Cost-effectiveness estimates
A plausible ICER could not be determined because of problems with the company's modelling approach and uncertainty in the model parameters, so tepotinib is not recommended for routine use
3.14 The committee agreed that there were problems with the company's modelling approach in terms of the comparators used and modelling of comparator effectiveness. It noted the high level of uncertainty in the model, particularly around:
the results of the indirect treatment comparisons (see section 3.7)
the comparator overall survival extrapolations (see section 3.9)
the subsequent treatment distributions (see section 3.10).

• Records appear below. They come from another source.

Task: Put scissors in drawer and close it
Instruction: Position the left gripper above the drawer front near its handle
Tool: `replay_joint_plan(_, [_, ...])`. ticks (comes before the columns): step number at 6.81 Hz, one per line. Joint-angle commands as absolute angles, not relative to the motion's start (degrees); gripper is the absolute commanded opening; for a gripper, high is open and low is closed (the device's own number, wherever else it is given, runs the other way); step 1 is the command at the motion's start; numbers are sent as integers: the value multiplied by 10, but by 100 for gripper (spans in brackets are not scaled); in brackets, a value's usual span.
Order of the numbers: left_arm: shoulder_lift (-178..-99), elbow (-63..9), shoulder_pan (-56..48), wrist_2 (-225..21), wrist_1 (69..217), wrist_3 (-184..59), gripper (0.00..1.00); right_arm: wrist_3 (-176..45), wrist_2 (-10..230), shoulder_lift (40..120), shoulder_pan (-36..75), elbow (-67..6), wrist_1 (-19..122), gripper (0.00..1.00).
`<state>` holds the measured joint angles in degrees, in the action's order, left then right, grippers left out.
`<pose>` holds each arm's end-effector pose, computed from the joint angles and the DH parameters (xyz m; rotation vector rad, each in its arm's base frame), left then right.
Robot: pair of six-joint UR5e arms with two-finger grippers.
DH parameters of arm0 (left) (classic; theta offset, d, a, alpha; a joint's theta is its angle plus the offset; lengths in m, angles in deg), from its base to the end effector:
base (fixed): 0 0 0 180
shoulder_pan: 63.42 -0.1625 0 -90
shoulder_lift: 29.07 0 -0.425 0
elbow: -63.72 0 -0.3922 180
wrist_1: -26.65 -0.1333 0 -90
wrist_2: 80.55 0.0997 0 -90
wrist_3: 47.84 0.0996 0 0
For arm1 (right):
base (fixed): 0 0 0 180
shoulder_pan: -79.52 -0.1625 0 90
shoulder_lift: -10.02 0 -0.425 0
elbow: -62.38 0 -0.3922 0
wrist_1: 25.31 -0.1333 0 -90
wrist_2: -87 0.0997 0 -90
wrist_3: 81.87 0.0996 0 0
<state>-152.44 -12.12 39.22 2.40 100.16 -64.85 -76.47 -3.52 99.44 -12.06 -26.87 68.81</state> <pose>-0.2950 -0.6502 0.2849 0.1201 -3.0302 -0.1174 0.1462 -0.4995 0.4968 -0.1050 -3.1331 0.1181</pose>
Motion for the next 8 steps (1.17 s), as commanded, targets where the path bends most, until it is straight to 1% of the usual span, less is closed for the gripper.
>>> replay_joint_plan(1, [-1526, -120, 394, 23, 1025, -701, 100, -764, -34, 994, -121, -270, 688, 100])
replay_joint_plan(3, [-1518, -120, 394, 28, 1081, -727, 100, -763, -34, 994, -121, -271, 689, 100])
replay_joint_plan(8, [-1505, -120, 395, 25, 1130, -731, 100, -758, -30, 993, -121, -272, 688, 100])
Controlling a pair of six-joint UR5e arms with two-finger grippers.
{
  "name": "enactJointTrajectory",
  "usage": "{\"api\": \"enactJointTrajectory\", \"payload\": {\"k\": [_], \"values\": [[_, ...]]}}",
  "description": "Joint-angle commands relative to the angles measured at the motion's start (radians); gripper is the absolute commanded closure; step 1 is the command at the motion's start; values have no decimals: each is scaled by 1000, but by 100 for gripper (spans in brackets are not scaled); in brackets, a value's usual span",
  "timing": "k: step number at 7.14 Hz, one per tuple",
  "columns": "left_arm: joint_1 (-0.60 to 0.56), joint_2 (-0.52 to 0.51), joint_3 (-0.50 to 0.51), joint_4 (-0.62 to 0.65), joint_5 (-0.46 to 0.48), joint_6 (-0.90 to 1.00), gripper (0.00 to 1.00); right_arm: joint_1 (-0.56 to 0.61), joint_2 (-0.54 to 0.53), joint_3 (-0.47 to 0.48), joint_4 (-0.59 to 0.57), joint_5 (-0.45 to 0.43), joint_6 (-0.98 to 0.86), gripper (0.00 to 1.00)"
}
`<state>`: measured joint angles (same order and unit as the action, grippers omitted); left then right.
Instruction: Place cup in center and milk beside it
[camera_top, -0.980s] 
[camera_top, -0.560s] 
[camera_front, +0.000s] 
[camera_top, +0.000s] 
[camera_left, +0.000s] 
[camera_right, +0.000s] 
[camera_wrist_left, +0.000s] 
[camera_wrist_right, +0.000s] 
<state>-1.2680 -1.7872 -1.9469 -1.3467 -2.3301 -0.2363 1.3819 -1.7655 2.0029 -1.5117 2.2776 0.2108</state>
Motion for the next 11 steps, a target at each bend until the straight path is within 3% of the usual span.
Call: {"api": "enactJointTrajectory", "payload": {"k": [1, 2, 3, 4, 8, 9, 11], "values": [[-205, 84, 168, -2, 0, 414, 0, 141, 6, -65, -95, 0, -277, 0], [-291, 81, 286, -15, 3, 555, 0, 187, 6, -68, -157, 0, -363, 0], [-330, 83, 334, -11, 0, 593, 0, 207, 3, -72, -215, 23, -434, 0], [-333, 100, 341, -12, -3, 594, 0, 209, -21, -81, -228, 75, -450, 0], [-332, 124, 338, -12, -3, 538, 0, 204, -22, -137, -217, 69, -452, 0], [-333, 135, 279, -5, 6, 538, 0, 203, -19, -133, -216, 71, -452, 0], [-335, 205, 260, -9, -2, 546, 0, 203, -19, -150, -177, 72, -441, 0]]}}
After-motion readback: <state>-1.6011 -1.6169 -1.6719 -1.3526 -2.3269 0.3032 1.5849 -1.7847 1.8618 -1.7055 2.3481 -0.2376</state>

Because of this, the committee did not consider the base cases presented by either the company or ERG to be suitable for decision making. So, it could not select a most plausible incremental cost-effectiveness ratio (ICER) or range of ICERs on which to base a decision. Tepotinib is therefore not recommended for routine use in the NHS.
Cancer Drugs Fund
Tepotinib is not recommended for use in the Cancer Drugs Fund
3.15 Having concluded that tepotinib could not be recommended for routine use, the committee then considered if it could be recommended within the Cancer Drugs Fund. The committee discussed the arrangements for the Cancer Drugs Fund agreed by NICE and NHS England in 2016, noting NICE's Cancer Drugs Fund methods guide (addendum). It considered whether the uncertainties in the company's modelling could be addressed through collecting more data. The committee was aware that VISION was ongoing, and that more mature overall survival and progression-free survival data would be available for tepotinib. It also understood that the company had 2 additional observational studies of tepotinib planned. The committee considered that additional data from the Cancer Drugs Fund would likely resolve some of the modelling uncertainties, but it would not robustly resolve the uncertainty around the comparative effectiveness of tepotinib. The committee also noted that it had not concluded that tepotinib had plausible potential to be cost effective. It concluded that tepotinib did not meet the criteria to be considered for inclusion in the Cancer Drugs Fund.
Other factors
3.16 No relevant equalities issues were identified.
3.17 The committee noted that tepotinib is an oral drug, and it specifically targets METex14 skipping NSCLC. It understood from the clinical expert and patient expert feedback that tepotinib would be an improvement over the current treatments, and agreed that tepotinib would be beneficial. The committee considered that the model structure should have been able to capture the benefits and costs of tepotinib in terms of health-related quality of life and quality-adjusted life years (QALYs) gained. It had not been presented with evidence of any additional benefits that were not captured in the QALY calculations.